This project has moved. For the latest updates, please go here.
1

Resolved

encoding on linux platform

description

saving dxf file from a Linux platform with program solution compiled through xbuild tool, seems due to a mono issue, will produce a dxf file with UTF8 BOM encoding prefix ( 3 bytes EF BB BF ), this cause dxf file open to fail.

placing follow code before the return on the DxfDocument.Save(string file, bool isBinary) method allow to workaround this
var preamble = Encoding.Default.GetPreamble();

if (preamble.Length > 0)
{
    var bytes = File.ReadAllBytes(file);

    using (var fs = File.Create(file))
    {
        fs.Write(bytes, preamble.Length, bytes.Length - preamble.Length);
    }                    
}
essentially its strip the preamble ( if exists ).

comments

haplokuon wrote Jan 19 at 6:48 PM

With the NET Framework when a StreamWriter is created using the StreamWriter(Stream) constructor without passing an Encoding type it uses a UTF8 without BOM. Perhaps the Mono Framework does not follow the same rule and it defaults to an UTF with BOM, it will generate an error when the file is open in AutoCAD. From your explanation it looks like that this is the case, but in this Mono documentation it says that "This constructor creates a System.IO.StreamWriter with UTF-8 encoding without a Byte-Order Mark (BOM)" same as the NET.

Now if you don't mind make a couple of test:
  1. Does it happen only with dxf files saved as version AutoCAD2007 and upwards?
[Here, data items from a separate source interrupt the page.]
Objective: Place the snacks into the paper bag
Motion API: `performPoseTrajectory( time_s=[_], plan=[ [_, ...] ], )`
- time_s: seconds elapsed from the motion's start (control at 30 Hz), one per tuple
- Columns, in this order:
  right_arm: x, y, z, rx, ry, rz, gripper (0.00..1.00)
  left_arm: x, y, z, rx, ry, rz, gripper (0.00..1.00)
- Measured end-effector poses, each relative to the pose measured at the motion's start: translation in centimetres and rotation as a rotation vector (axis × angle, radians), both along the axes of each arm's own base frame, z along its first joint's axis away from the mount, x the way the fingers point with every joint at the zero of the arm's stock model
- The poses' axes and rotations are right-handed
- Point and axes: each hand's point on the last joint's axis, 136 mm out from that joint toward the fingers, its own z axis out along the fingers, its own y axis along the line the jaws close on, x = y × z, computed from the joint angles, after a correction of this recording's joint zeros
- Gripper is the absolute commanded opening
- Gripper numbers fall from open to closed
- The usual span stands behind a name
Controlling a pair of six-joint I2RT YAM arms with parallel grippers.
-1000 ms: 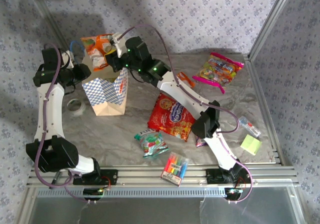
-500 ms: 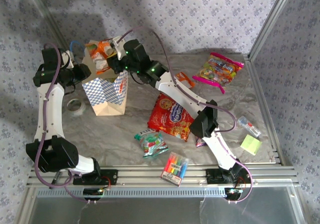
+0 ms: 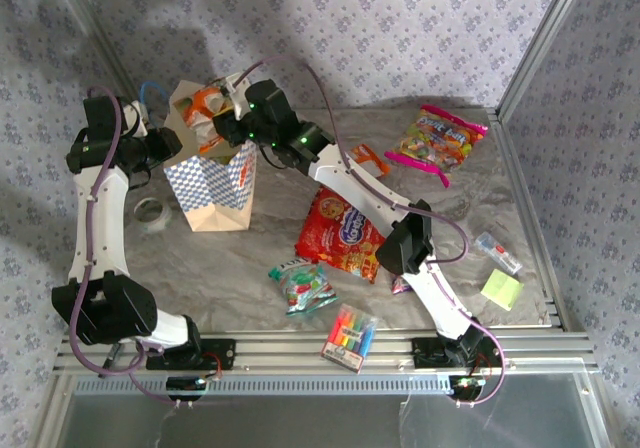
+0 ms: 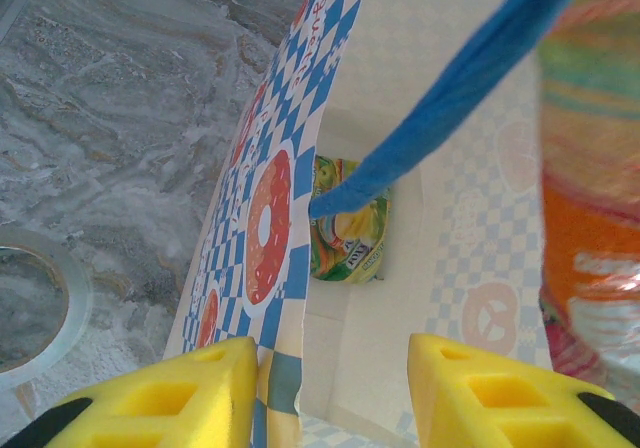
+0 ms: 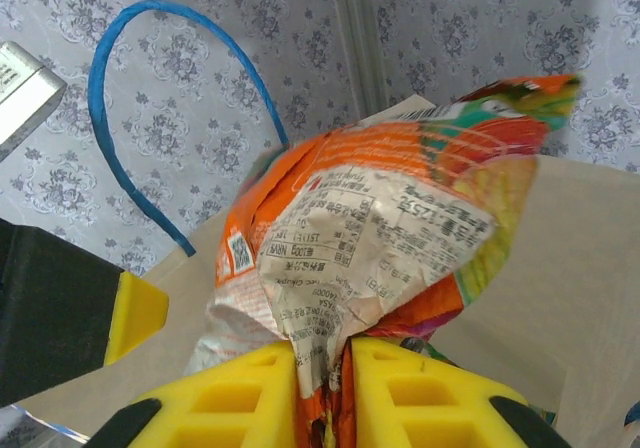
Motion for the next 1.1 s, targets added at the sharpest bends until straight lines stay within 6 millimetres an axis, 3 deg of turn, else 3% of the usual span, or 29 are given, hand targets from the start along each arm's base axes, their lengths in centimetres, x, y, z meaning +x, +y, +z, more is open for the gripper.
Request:
performPoseTrajectory(
  time_s=[0.2, 0.43, 0.8, 1.1],
  plan=[
    [0.1, -0.1, 0.4, 0.008, -0.004, -0.009, 0.39, 0.0, -0.1, 0.0, -0.003, 0.000, -0.002, 0.44],
    [0.0, -0.2, 0.7, 0.013, -0.004, -0.009, 0.38, 0.0, -0.1, 0.0, -0.003, -0.001, -0.003, 0.44],
    [-0.4, -0.4, -0.9, -0.039, 0.040, -0.005, 0.38, 0.0, -0.2, 0.0, -0.008, -0.001, -0.007, 0.44],
    [-1.9, -0.6, -0.8, -0.057, 0.081, 0.037, 0.40, 0.0, -0.2, 0.0, -0.008, -0.001, -0.007, 0.45]
  ],
)
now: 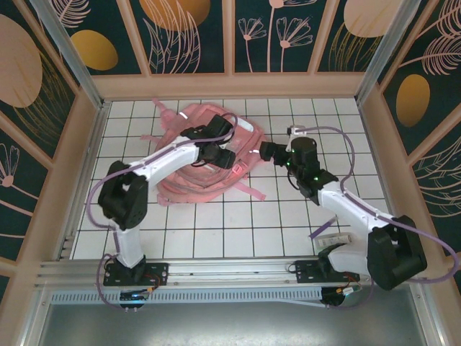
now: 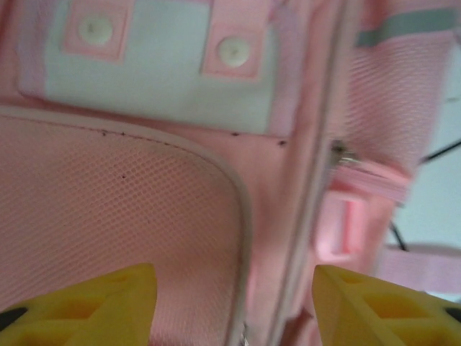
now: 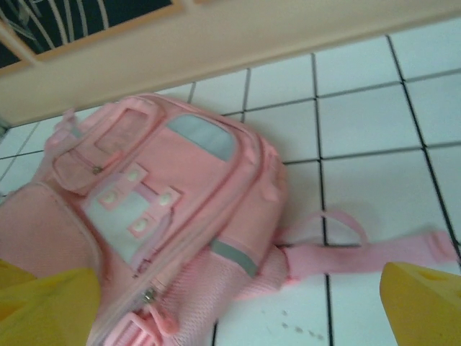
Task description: Pack the student bag
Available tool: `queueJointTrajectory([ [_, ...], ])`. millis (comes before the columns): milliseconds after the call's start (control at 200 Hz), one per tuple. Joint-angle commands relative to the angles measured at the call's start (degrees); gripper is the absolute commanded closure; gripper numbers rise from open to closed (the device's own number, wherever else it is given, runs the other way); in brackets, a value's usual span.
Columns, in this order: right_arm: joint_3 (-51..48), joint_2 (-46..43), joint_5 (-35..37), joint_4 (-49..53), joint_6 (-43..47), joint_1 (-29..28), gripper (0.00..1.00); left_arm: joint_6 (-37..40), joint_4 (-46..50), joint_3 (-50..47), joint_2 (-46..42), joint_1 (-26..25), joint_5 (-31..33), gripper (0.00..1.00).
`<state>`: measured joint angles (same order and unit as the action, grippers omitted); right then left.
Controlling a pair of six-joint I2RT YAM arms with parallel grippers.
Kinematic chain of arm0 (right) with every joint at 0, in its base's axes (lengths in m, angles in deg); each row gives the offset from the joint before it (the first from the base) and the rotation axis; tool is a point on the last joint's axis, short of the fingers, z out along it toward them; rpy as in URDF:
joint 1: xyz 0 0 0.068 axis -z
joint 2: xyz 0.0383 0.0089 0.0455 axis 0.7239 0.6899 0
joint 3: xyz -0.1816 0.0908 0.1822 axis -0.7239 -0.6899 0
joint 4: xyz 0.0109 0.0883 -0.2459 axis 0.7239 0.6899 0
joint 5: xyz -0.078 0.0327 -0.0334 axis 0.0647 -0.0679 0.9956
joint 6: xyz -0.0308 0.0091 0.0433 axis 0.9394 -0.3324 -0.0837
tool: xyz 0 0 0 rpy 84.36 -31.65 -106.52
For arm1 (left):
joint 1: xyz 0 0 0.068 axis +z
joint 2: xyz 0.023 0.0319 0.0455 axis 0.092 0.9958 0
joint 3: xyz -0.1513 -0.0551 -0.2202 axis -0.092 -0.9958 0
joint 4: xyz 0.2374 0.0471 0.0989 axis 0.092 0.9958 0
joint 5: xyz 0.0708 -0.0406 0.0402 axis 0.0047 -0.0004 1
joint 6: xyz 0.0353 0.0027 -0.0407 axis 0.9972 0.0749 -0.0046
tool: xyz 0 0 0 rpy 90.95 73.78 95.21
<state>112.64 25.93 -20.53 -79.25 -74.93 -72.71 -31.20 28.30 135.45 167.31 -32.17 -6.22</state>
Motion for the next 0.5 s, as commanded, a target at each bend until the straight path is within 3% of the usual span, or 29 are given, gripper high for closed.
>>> queueJointTrajectory([
  [0,-2.72,-4.07,0.73,-0.34,-0.76,0.72,0.01,-5.63,6.06,3.37,2.84,0.14,4.85,0.41],
  [55,-3.22,-5.08,-4.19,-0.51,1.82,0.79,0.03,-6.57,6.54,3.59,3.95,0.16,5.75,0.42],
  [120,-3.67,-5.61,-10.65,-1.57,3.87,0.78,0.07,-7.0,6.89,3.9,5.09,0.19,5.65,0.51],
  [190,-3.97,-5.16,-15.86,-2.64,5.48,0.6,0.09,-7.32,7.57,4.88,5.89,0.19,5.69,0.75],
  [285,-4.56,-3.41,-24.32,-5.06,11.7,0.57,0.12,-5.83,7.78,6.06,5.27,0.25,3.2,1.0],
  [400,-6.35,-0.01,-32.17,-10.92,23.85,-0.95,0.12,-5.17,6.63,6.26,1.63,1.03,-2.21,1.0],
  [495,-6.12,3.4,-36.09,-12.6,39.78,-3.84,0.14,-5.68,5.05,5.27,-1.78,2.57,-8.16,1.0],
])
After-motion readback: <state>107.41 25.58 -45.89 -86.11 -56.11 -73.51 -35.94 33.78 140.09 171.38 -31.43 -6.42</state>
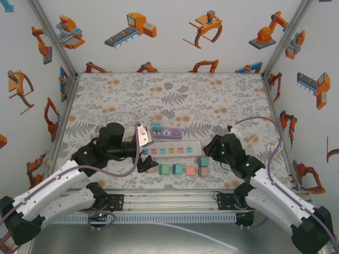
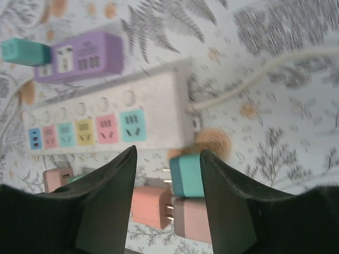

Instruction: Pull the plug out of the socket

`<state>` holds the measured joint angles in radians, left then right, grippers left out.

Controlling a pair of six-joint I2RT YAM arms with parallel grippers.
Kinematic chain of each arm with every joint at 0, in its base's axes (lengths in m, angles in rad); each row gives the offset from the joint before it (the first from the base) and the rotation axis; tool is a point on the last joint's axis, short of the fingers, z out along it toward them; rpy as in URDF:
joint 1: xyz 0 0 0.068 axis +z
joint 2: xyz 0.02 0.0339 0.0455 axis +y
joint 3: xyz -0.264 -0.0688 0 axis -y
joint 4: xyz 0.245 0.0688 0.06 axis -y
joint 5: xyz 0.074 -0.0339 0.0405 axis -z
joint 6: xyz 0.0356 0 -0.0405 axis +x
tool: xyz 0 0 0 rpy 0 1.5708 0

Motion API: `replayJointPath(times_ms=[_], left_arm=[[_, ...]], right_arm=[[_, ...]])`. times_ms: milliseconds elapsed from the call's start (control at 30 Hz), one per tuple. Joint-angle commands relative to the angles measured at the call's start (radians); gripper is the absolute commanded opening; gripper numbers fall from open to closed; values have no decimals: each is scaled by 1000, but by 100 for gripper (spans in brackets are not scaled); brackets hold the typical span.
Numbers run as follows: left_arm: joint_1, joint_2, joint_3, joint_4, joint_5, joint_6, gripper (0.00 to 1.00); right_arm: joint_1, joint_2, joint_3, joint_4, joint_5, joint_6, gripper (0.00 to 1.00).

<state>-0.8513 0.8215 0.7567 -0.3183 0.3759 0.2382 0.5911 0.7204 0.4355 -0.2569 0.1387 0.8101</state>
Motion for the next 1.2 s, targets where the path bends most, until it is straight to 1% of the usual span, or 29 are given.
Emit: replayJointPath(times_ms=[0,33,100,167,233,300,433,533,633,667,733,767,900,1067,1167], left_arm=[[-3,4,10,25,-220,-124,97],[0,12,15,27,-266,-159,97],[12,28,21,25,-298,-189,97],[38,46,16,42,-309,-234,97],[80,65,13,63,-279,-293,97],[130,81,13,86,-234,-350,97],[221,126,9,125,-196,-454,97],[286,188,38,118,-179,-528,97],[339,259,71,89,-209,-593,97],[350,283,79,85,-215,-591,97],[370,335,92,72,-265,-589,97],[383,356,97,70,-267,-598,97],[426,433,102,106,-234,-608,97],[442,519,127,123,-225,-596,100],[445,561,141,138,-219,-593,95]], right_arm=[[-4,32,74,172,-40,-249,50],[-4,59,93,218,-62,-303,50],[-5,128,150,285,-119,-407,50],[-1,223,223,328,-195,-533,50],[18,303,284,349,-260,-687,50],[42,374,342,348,-307,-861,50],[67,516,464,284,-432,-1179,52],[81,631,573,190,-510,-1350,54],[87,743,664,148,-546,-1428,57],[87,772,684,146,-561,-1444,58],[88,839,719,168,-596,-1471,61],[88,866,732,177,-611,-1478,62],[88,986,798,202,-687,-1504,64],[88,1111,881,195,-749,-1510,64],[88,1179,931,170,-793,-1510,63]])
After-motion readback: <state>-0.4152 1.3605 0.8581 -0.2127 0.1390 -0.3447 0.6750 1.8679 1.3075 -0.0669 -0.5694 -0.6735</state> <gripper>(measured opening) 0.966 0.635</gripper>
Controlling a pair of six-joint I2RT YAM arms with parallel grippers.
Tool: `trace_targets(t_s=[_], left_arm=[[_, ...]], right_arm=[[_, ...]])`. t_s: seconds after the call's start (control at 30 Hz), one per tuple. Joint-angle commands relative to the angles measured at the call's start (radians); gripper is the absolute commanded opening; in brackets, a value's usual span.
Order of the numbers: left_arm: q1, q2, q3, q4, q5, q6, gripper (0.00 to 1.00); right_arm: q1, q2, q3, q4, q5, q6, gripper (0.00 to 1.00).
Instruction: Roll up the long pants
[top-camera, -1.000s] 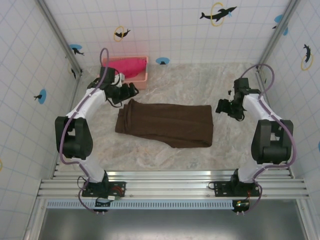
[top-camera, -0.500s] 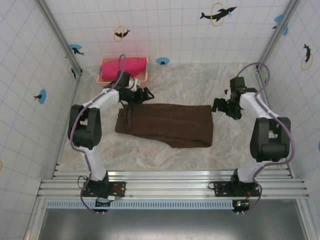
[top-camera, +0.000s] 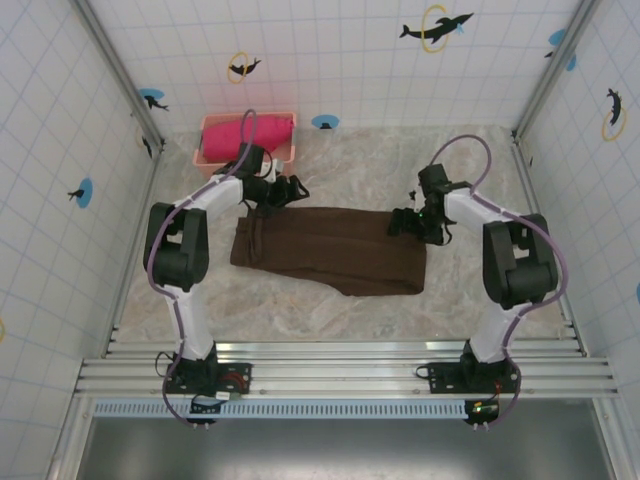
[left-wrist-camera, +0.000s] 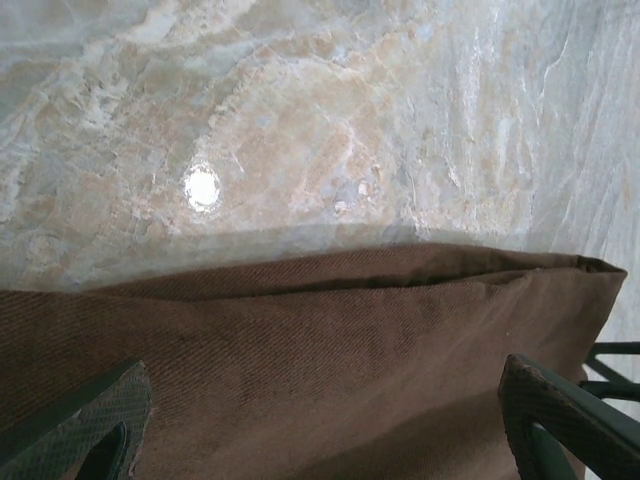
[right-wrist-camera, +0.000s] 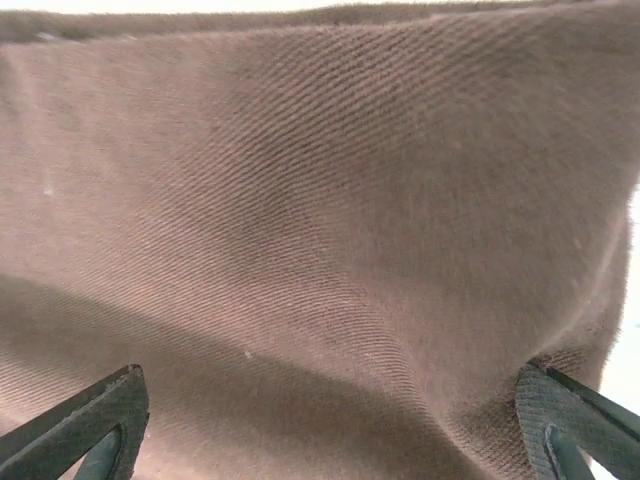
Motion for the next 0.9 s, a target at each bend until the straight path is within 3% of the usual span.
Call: trace_targets(t_s=[0.0, 0.33, 0.87], left_arm=[[-0.001, 0.024, 0.026, -0.018, -0.024, 0.033, 0.91], [0.024, 0.026, 0.003, -0.066, -0.081, 0.083, 0.91], [0.230, -0.042, -0.073, -0.153, -0.157, 0.217, 0.91]], right_arm=[[0.017, 0.066, 0.044, 0.027, -0.004, 0.020, 0.97], [0.011, 0.168, 0.114, -0.041, 0.079, -0.016, 0.97], [-0.069, 0.162, 0.136, -0.156, 0.184, -0.082, 0.97]])
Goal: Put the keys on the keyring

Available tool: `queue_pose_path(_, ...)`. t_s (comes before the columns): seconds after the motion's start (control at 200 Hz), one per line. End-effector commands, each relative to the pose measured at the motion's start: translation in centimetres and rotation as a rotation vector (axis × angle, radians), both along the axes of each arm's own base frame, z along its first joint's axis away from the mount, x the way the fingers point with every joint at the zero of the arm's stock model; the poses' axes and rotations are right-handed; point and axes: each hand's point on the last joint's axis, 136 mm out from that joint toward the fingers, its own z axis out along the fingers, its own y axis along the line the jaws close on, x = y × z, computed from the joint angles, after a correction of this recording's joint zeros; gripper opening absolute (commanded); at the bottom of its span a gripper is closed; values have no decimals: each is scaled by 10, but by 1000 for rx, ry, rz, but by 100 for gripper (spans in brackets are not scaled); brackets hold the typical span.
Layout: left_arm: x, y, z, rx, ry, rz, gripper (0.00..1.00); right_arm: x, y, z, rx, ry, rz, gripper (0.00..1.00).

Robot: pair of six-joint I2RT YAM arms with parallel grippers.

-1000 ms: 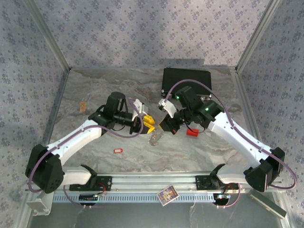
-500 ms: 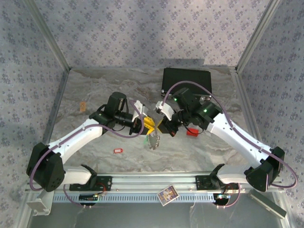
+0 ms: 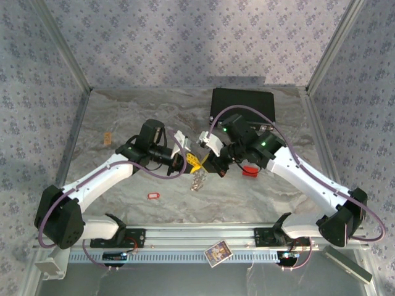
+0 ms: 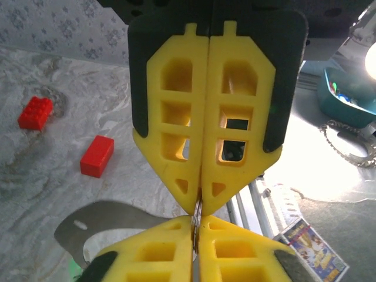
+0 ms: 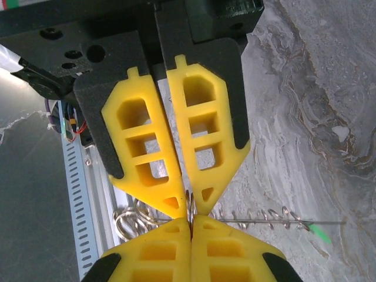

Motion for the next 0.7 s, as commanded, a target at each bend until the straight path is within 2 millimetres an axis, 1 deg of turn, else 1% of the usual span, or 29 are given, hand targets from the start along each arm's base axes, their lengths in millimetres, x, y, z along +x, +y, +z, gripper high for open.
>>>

Previous versions of dxf files uses an ANSI encoding with an specific codepage. The newer versions are the ones saved as UTF8.
  2. Does it happen only with text based dxfs or also with binary dxfs? Binary files should not be affected.
There is a way to force the use of an UTF8 without BOM, without having to manually stripping out the byte order mark. Goto the netDxf.IO.DxfWriter class and look for the method "private void Open(Stream stream, Encoding encoding)" in line 402.
private void Open(Stream stream, Encoding encoding)
{
    if (this.isBinary)
        this.chunk = new BinaryCodeValueWriter(encoding == null ? new BinaryWriter(stream) : new BinaryWriter(stream, encoding));
    else
        this.chunk = new TextCodeValueWriter(encoding == null ? new StreamWriter(stream) : new StreamWriter(stream, encoding));
}
and substitute it with:
private void Open(Stream stream, Encoding encoding)
{
    if (this.isBinary)
        this.chunk = new BinaryCodeValueWriter(encoding == null ? new BinaryWriter(stream) : new BinaryWriter(stream, encoding));
    else
        this.chunk = new TextCodeValueWriter(encoding == null ? new StreamWriter(stream, new UTF8Encoding(false)) : new StreamWriter(stream, encoding));
}
If this fix works for you with Mono, I guess you were right, and it should be consider an issue in the Mono Framework its documentation says one thing but does another, and since it is actually an implementation of Microsoft's .NET Framework it should follow the same rules.

Daniel

ldelana wrote Jan 19 at 7:45 PM

Hi Daniel,
thanks for you reply, I completely agreed with you,
thanks for workaround, I will do and report an isolated test code for further investigation just to exclude some eventual specifics in my platform, by the way I used latest mono nightly build.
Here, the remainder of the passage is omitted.